Keith Parkins | 23.07.2009 15:46

Red Cross is engaging in a wave of closures of its charity shops across the country if they do not make in excess of £15,000 'profit'.

Closed Red Cross shop
Closed Red Cross shop


One of the first Red Cross charity shops to be closed was the Red Cross shop in Farnborough which closed last week. The reason given by head office is that it is not making enough money and that Farnborough has no future. The staff running the shop were fired.

The statement 'Farnborough has no future', could not be more true, with the blessing of the local council Farnborough town centre has been trashed by St Modwen who specialise in trashing town centres. But, Red Cross came to this conclusion without even visiting the town!

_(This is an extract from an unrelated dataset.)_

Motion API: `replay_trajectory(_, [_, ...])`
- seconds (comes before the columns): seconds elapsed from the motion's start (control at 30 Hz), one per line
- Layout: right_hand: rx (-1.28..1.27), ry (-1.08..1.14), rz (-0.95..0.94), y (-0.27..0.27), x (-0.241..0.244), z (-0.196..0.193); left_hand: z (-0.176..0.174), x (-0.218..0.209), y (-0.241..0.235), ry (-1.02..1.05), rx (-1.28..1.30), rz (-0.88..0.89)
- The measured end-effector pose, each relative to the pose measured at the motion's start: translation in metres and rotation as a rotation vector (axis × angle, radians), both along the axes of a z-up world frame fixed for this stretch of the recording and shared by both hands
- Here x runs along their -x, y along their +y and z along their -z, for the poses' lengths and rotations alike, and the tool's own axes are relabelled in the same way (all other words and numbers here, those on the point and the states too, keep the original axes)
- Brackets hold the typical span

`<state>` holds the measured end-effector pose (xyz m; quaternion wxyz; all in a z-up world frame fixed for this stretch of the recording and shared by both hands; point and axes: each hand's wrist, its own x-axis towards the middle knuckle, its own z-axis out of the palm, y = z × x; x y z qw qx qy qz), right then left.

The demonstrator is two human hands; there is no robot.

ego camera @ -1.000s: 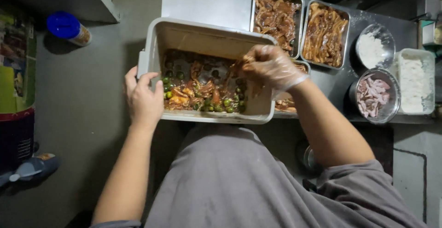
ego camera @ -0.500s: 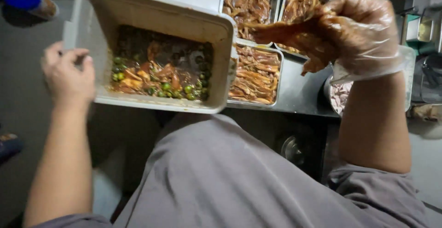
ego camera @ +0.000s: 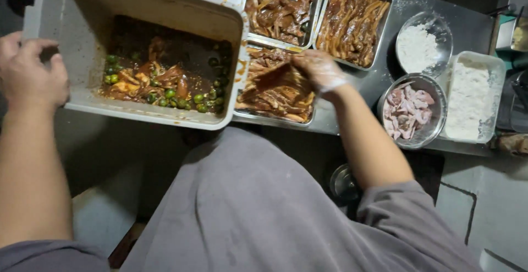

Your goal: The person transfers marinated meat and green vegetables from a large white container into several smaller metal trays. They use their hands to scoop the contents and distribute them evenly across the trays. Finally, the person pours the remaining sauce into a small cup and washes their hands.

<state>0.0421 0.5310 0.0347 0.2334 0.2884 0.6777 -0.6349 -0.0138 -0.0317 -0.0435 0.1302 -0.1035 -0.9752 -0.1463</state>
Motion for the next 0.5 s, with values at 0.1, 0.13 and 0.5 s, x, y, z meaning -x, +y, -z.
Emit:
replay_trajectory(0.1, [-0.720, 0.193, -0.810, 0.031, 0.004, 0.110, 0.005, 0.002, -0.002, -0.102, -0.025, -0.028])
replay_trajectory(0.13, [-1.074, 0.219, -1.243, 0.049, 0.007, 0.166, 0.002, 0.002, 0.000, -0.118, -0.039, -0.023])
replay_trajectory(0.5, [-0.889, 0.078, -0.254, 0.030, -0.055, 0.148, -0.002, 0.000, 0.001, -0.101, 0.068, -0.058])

The state of Farnborough town centre is now so dire that even the charity shops are pulling out. Red Cross is not the first and no doubt will not be the last.

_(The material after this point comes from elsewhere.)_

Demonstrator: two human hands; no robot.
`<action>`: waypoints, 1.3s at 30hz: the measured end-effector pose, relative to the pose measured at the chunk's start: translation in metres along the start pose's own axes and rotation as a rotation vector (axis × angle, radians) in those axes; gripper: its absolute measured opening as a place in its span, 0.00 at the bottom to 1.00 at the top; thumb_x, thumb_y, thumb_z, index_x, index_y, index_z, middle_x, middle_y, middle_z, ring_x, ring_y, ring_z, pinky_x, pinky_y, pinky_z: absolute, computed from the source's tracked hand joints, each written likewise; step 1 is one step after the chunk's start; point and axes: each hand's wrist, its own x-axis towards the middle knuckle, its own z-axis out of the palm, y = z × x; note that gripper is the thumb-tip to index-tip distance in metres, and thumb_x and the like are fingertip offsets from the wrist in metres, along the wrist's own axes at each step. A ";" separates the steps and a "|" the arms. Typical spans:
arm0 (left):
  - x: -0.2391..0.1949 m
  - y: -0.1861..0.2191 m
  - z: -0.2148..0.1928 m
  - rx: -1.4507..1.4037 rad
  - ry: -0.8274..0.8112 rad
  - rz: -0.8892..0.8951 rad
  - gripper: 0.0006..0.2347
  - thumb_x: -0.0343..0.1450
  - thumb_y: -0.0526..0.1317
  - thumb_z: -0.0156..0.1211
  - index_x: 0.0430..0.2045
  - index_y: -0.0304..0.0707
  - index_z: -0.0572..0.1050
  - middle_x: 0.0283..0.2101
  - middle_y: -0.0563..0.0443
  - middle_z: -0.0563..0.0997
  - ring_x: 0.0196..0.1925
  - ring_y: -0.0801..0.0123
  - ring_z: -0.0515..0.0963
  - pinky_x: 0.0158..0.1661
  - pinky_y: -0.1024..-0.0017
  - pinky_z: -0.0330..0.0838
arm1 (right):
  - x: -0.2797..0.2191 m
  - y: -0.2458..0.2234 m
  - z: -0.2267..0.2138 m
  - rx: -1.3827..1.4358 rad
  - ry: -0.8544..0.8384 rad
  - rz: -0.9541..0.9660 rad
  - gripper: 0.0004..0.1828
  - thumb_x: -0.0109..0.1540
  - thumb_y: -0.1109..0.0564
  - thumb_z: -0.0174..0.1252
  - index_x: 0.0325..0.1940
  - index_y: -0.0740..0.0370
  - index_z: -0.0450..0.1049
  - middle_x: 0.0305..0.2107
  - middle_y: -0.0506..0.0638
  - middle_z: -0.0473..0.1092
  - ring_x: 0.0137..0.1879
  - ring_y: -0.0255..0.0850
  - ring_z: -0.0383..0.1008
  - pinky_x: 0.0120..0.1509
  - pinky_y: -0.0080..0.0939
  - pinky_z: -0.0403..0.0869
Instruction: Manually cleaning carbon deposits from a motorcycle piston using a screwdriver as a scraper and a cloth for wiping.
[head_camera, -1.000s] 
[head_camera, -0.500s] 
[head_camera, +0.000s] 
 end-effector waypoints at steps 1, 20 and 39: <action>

The shop 'is not making enough money'. The shop is making £8,000 a year. Closure means the Red Cross is losing £8,000 a year. But the Red Cross argues it costs head office £15,000 a year to run each charity shop! Nice to know our donations go to a good cause, funding head office!

Area managers cruising around in company cars setting targets. Targets! One week good stuff may be donated. Another week a householder has a clear-out and uses the charity shop as a dumping ground to save a trip to the local tip.

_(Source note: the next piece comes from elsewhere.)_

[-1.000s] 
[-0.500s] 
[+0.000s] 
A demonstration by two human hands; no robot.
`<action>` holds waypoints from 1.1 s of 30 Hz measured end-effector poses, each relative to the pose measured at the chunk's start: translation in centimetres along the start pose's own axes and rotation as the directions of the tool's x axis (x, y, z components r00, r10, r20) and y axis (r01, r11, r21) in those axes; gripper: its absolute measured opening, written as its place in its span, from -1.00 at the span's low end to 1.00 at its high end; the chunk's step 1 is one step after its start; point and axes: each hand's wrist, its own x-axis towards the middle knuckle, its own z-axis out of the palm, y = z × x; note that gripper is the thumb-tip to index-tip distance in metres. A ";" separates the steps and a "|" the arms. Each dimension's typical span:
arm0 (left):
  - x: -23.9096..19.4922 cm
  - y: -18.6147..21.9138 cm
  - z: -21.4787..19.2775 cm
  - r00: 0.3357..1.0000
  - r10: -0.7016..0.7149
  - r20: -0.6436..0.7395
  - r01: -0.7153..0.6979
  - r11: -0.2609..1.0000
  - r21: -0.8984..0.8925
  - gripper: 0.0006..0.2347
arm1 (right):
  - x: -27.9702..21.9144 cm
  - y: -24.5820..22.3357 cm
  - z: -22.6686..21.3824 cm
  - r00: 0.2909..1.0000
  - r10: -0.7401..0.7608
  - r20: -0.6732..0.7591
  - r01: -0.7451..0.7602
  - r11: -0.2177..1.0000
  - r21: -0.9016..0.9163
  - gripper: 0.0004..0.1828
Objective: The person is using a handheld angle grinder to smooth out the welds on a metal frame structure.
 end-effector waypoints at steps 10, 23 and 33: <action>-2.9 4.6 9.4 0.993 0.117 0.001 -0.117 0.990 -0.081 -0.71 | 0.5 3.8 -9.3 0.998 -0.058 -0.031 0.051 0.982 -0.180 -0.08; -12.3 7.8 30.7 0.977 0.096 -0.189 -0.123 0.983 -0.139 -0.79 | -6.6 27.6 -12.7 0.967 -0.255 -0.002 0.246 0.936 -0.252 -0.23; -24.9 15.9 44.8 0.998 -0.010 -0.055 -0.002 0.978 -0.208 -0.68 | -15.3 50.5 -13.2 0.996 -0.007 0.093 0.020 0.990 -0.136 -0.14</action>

There are though deeper issues. Charity shops have got greedy. They are asking too much for the goods in their shops, the items are not sold, then are disposed of. Many shops are selling secondhand items of clothing, which they have got free, for more than can be bought new in Asda or Primark.

The last few days before the Red Cross shop closed last week, items of clothes were sold for £1 each. The shop is now closed, the staff have gone, but the shop is still full of unsold items!

Recently the Oxfam bookshop in Guildford was exposed for trashing sackfuls of books (or recycling as they called it). The books were not selling because the asking price was too high. Their shelves are now half empty.

 http://www.indymedia.org.uk/en/2008/04/396020.html?c=on

In North Camp a RSPCA charity shops sells its books at 50p each. They cannot shift them quick enough and always needs more books.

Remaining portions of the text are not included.